The Goldsmiths Musical Sophistication Index (Gold-MSI)
The aim of the Gold-MSI project is to develop and launch a test battery of musical sophistication which measures musical expertise and engagement in its different facets. Gathering and analysing the data collected from this new measurement instrument will provide us with a thorough understanding about which types of musical expertise and engagement frequently go together in a non-specialist population.
A compact version of the test has been implemented by BBC LabUK and is available as the How Musical Are You? test.
This test has been taken by more than 150,000 people since January 2011 and we are currently preparing a write-up of the results.
An extended online version of the test battery is currently available from here.
This version is similar in content but different in appearance from the BBC's version. Because it is longer and has more items/trials per test, it will help us to better understand the different difficulty and ability levels related to musical sophistication.
The test battery is envisaged to have the following desired features:
- Cross-stylistic applicability: Measuring musical sophistication and engagement independent of musical preferences.
- Multi-faceted: Discriminating between different aspects of musical engagement and sophistication, such as:
- Professionalism as a musical performer
- Musical engagement and resources (time, money) devoted to music activities as well as prioritisation of music in daily life.
- Creativity and the propensity for spontaneous music-making (with others)
- Emotional reactions and functional use of music to regulate mood
- Musical openness and curiosity
- Accurate musical perception and production in pitch and time domain
- Bodily engagement with music like dancing or clapping
- Sensitivity to differences among non-musicians
The test battery consists of a newly developed self-report questionnaire instrument including several sub-scales covering different types of expertise and engagement.
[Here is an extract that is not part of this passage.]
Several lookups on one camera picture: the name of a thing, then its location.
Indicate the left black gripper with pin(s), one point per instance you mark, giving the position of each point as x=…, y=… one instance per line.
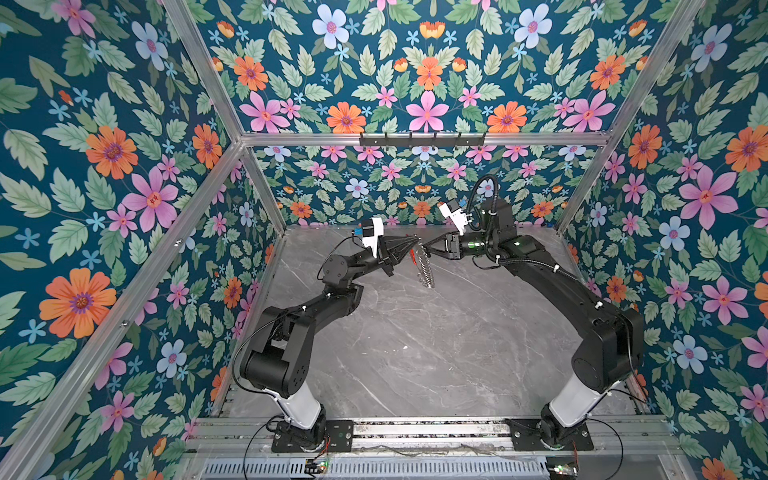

It also includes three musical ability tests on:
- Melodic memory: Listen to pairs of short melodies and indicate whether melodies in each pair are identical (despite being played in different keys) or not; modelled on Bartlett & Dowling (1981) and Cuddy & Lyons (1981)
- Musical sound classification: Listen to very short sound excerpts (400ms or 800ms) and group them into distinct categories; modelled on Krumhansl (2010), Gingras et al. (2008), Giordano et al. (2010), and Gjerdingen & Perrott (2008)
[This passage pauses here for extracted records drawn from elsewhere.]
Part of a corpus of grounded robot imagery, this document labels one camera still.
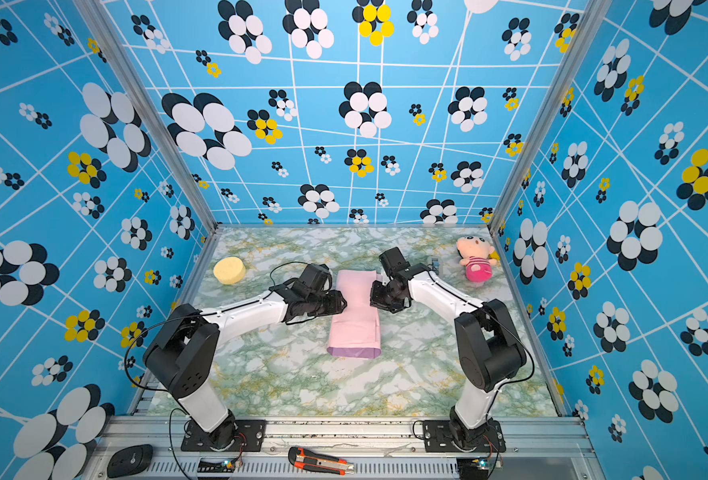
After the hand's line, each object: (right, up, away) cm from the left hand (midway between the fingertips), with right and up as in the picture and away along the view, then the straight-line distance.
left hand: (345, 304), depth 90 cm
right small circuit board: (+34, -35, -20) cm, 53 cm away
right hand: (+9, 0, +1) cm, 9 cm away
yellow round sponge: (-41, +9, +12) cm, 44 cm away
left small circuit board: (-27, -35, -20) cm, 49 cm away
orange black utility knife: (-7, -33, -21) cm, 40 cm away
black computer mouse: (-49, -33, -22) cm, 63 cm away
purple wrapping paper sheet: (+3, -6, -6) cm, 9 cm away
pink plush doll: (+45, +16, +14) cm, 50 cm away
- Rhythmic accuracy: Listen to music excerpts and indicate whether a simultaneous click track is consistently on or off the beat; modelled on Iversen & Patel (2008).
References:
Bartlett, J.C. & Dowling, W.J. (1981). Recognition of transposed melodies: A key-distance effect in developmental perspective. Journal of Experimental Psychology: Human Perception and Performance, 6(3), 501-515.
Cuddy, L.L. & Lyons, H.I. (1981). Musical Pattern Recognition: A comparison of listening to and studying tonal structure and tonal ambiguities. Psychomusicology, 1(2), 15-33.
Gingras, B., Lagrandeur-Ponce, T., Giordano, B. L., & McAdams, S. (2008). Effect of expressive intent, performer expertise, and listener expertise on the perception of artistic individuality in organ performance In Proceedings of the 10th International Conference on Music Perception and Cognition (ICMPC 10). Sapporo, Japan.Giordano, B. L., McDonnell, J., and McAdams, S. (2010). “Hearing living symbols and nonliving icons: Category specificities in the cognitive processing of environmental sounds,” Brain and Cognition, 73, 7-19.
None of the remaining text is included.